Das im Exil befindliche Sudan Youth Parliament hat vor einer sich vertiefenden de-facto-Teilung des Landes gewarnt. In einer am Montag in Amsterdam vorgestellten Strategie für den Zeitraum September 2026 bis September 2028 betont die Organisation, dass die militärische Spaltung zwischen den Streitkräften und der Rapid Support Forces (RSF) zunehmend zu einer dauerhaften politischen und institutionellen Realität werden könnte.

Angesichts der Vielzahl an laufenden politischen Initiativen, die oft ohne breite gesellschaftliche Beteiligung verlaufen, fordert das Jugendparlament eine inklusive Friedensstrategie. Kernpunkte der neuen Agenda sind die Einbindung von Basisgruppen, jungen Menschen und Frauen in alle Phasen des Friedensprozesses. Die Organisation befürchtet, dass ohne diese Beteiligung jede politische Lösung an Legitimität verlieren und die Spaltung des Landes institutionalisieren könnte.

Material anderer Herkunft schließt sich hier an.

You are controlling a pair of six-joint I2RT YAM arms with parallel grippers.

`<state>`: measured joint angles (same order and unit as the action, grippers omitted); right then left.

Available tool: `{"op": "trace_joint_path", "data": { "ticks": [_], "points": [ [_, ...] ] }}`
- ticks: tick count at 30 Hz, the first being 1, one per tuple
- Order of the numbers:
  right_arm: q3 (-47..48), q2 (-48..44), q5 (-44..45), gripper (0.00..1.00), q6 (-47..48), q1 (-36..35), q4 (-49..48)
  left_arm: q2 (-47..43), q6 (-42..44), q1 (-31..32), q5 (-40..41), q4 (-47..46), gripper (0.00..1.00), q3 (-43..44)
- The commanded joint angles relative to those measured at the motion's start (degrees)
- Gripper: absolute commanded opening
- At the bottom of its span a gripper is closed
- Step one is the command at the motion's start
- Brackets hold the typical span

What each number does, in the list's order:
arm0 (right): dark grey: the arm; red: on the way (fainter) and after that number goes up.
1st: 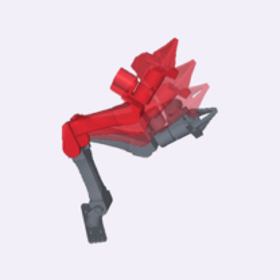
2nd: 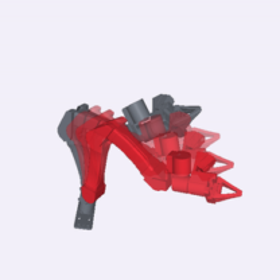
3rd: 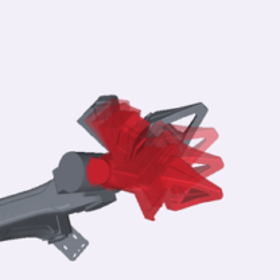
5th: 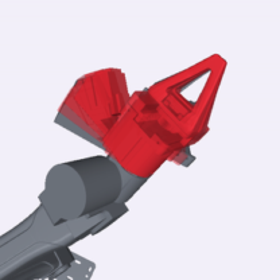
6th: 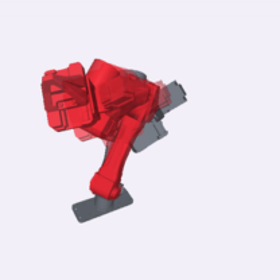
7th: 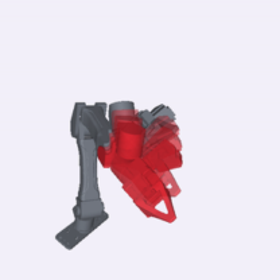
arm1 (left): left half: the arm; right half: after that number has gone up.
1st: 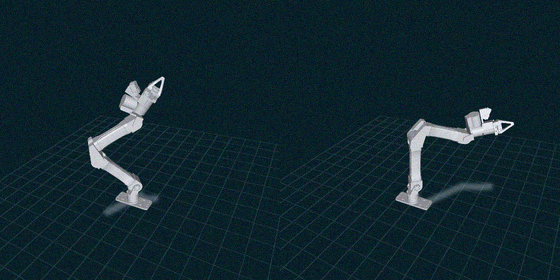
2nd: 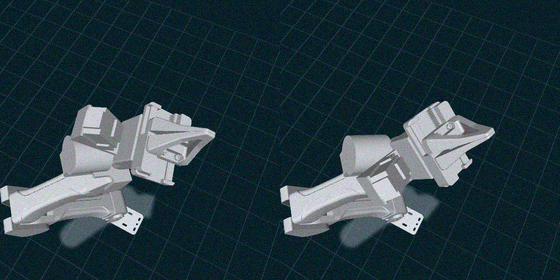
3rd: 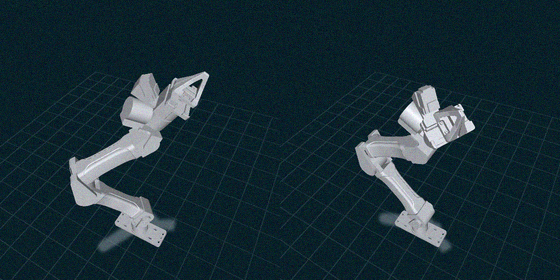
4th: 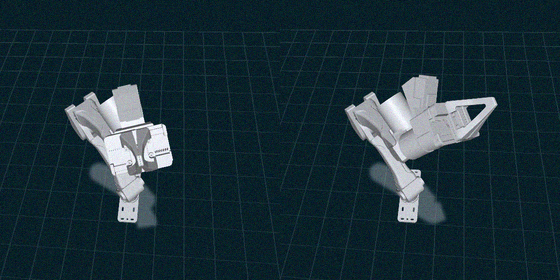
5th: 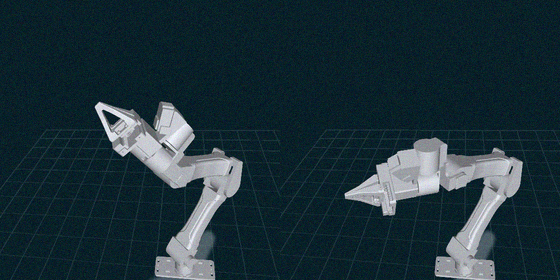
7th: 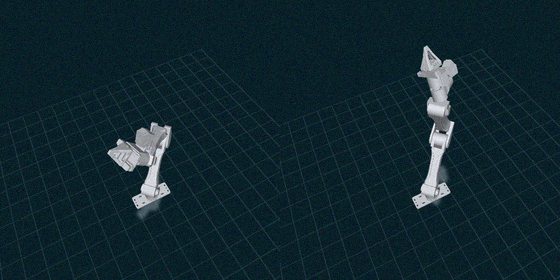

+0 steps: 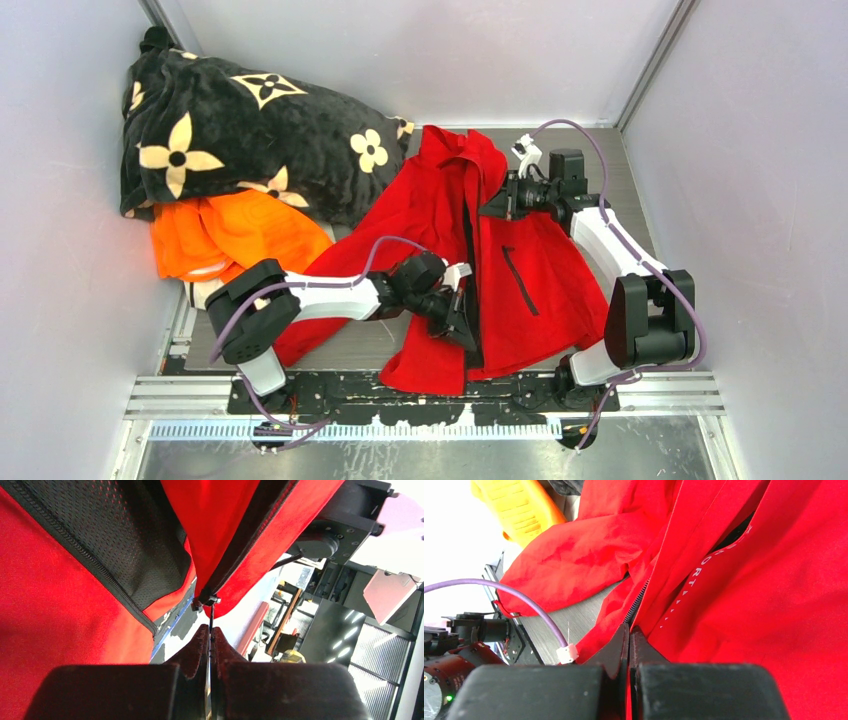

Das Sudan Youth Parliament, das sich aus jungen Aktivisten und zivilgesellschaftlichen Vertretern zusammensetzt, ruft internationale Partner dazu auf, zivile und nicht-militärische Akteure stärker zu unterstützen. Die Strategie sieht auch die Stärkung lokaler Friedensinitiativen und die Schaffung von Dialogplattformen in von der Krise betroffenen Regionen vor.